# WHAT IS NEEDED:
Look through the data below and report how many lines include "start". Only the number should be given.

# INPUT DATA:
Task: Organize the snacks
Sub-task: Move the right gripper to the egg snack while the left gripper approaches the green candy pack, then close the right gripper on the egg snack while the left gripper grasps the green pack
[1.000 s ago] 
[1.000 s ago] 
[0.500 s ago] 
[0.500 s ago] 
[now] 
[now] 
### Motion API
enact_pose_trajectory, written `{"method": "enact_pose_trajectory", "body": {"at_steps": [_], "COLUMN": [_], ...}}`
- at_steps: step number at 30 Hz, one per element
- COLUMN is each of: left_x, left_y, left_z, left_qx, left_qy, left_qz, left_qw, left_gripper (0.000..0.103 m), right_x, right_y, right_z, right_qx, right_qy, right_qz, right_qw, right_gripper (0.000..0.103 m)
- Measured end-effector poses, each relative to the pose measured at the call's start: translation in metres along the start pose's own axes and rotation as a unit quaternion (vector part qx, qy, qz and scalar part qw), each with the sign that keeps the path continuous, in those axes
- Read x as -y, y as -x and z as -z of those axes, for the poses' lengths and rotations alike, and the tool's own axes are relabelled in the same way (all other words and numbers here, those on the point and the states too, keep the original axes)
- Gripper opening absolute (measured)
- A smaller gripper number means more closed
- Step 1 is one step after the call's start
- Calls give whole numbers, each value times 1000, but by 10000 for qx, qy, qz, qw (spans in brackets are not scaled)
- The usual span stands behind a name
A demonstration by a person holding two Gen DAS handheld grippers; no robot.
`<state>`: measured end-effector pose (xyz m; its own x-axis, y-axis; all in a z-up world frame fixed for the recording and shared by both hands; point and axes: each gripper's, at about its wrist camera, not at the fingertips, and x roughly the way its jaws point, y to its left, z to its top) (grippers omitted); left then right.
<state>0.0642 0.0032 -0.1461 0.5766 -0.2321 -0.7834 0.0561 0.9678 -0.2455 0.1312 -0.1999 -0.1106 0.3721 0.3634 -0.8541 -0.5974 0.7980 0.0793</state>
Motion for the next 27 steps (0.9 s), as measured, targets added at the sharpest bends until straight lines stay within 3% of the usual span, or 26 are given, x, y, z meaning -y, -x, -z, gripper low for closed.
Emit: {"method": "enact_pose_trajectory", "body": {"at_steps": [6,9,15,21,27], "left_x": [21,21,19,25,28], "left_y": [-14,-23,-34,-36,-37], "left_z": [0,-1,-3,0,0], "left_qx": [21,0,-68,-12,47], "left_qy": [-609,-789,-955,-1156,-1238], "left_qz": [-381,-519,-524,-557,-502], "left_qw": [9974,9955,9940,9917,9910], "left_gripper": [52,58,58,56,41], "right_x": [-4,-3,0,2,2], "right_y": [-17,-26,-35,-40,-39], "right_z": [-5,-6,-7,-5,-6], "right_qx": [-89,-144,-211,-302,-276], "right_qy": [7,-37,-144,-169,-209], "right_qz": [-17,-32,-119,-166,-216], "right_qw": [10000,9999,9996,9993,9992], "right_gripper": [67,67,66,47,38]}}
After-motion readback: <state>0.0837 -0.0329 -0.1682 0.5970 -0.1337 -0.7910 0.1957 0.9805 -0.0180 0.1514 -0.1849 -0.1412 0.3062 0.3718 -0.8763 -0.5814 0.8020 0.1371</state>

# OUTPUT BELOW:
2